▸ **DATASET EXCERPT**:
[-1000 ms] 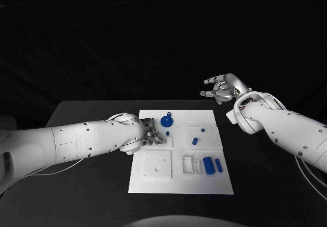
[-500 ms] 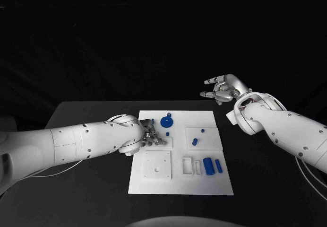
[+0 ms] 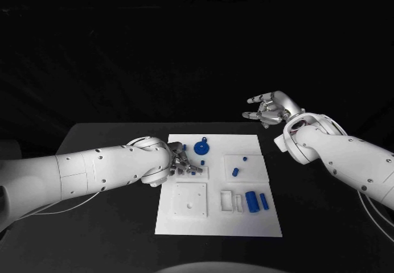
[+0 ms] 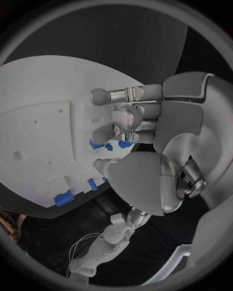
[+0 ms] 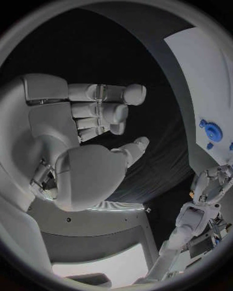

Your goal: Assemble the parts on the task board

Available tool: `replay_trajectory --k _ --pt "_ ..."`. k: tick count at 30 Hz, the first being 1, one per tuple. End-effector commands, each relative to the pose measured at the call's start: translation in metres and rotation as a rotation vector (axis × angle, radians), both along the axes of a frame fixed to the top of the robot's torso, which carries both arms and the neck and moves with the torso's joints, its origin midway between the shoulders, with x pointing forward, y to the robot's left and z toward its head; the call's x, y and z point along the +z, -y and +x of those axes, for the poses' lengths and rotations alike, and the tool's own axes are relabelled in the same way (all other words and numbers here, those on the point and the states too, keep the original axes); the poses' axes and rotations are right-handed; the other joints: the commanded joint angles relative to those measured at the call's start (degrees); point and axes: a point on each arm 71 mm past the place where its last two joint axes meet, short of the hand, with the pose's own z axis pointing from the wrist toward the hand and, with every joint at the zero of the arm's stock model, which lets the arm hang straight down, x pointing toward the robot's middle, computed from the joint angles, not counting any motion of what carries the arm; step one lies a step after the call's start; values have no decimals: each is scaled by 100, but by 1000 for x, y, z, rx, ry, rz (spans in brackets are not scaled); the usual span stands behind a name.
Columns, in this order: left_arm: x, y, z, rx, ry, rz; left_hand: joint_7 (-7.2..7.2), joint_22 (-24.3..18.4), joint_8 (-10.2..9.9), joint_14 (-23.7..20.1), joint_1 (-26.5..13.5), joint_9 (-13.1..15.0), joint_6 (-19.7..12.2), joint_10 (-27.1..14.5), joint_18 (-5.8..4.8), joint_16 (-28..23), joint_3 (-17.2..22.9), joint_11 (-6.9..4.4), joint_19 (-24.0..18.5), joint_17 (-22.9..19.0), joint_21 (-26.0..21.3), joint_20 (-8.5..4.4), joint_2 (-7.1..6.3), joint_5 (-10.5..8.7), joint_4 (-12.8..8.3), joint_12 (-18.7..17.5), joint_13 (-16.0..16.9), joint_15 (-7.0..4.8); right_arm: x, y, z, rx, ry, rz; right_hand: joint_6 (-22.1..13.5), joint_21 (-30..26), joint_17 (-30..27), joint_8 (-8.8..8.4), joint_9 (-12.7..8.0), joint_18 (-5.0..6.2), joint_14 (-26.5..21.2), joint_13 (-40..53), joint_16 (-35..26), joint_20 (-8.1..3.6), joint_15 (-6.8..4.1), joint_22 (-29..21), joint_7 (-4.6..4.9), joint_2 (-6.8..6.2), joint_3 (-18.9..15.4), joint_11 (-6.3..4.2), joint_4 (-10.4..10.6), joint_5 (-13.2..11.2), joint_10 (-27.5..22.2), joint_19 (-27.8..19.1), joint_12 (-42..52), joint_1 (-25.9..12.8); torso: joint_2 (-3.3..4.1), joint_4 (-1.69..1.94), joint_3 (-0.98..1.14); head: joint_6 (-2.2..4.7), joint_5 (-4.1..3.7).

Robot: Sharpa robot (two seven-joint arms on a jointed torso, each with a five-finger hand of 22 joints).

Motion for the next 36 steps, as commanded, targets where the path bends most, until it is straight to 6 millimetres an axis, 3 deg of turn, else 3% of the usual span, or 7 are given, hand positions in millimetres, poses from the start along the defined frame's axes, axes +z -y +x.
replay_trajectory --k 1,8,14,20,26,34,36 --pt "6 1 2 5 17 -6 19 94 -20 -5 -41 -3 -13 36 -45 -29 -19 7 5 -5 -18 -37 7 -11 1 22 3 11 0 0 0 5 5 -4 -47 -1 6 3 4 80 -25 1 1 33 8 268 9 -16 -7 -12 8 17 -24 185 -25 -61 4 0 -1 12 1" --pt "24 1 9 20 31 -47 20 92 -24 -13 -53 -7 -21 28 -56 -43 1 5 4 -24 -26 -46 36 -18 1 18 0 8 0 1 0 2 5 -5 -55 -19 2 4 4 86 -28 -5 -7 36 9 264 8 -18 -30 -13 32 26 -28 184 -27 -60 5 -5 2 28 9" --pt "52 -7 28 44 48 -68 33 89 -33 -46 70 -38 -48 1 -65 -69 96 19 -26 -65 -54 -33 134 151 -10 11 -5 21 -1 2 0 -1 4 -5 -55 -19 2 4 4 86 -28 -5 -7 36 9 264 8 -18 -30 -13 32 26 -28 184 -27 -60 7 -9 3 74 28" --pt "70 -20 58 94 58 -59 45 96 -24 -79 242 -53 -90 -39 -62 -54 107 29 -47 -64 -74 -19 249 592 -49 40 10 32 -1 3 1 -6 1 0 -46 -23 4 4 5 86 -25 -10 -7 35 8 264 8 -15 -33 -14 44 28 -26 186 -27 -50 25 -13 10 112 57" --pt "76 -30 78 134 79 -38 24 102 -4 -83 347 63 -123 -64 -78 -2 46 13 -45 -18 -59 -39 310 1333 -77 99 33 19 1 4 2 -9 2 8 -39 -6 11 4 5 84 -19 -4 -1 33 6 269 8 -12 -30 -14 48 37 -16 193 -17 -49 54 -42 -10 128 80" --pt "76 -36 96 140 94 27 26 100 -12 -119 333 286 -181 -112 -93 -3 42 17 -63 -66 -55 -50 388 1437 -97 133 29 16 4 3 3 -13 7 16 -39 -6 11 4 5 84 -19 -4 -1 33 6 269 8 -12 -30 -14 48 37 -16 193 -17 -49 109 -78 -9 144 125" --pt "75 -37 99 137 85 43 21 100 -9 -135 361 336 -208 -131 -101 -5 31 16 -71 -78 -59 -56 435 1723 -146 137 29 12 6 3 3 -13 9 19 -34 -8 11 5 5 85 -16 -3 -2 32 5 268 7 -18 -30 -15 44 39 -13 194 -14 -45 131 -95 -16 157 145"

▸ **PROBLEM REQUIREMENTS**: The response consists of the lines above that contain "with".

▸ **OUTPUT FOR THIS TASK**:
Available tool: `replay_trajectory --k _ --pt "_ ..."`. k: tick count at 30 Hz, the first being 1, one per tuple. End-effector commands, each relative to the pose measured at the call's start: translation in metres and rotation as a rotation vector (axis × angle, radians), both along the axes of a frame fixed to the top of the robot's torso, which carries both arms and the neck and moves with the torso's joints, its origin midway between the shoulders, with x pointing forward, y to the robot's left and z toward its head; the call's x, y and z point along the +z, -y and +x of those axes, for the poses' lengths and rotations alike, and the tool's own axes are relabelled in the same way (all other words and numbers here, those on the point and the states too, keep the original axes); the poses' axes and rotations are right-handed; the other joints: the commanded joint angles relative to those measured at the call's start (degrees); point and axes: a point on each arm 71 mm past the place where its last two joint axes meet, short of the hand, with the pose's own z axis pointing from the wrist toward the hand and, with every joint at the zero of the arm's stock model, which lets the arm hang straight down, x pointing toward the robot's middle, computed from the joint angles, not counting any motion of what carries the arm; step one lies a step after the call's start; values have no decimals: each is scaled by 100, but by 1000 for x, y, z, rx, ry, rz (spans in brackets are not scaled); the usual span stands behind a name.
Robot: Sharpa robot (two seven-joint arms on a jointed torso, each with a five-finger hand of 22 joints).

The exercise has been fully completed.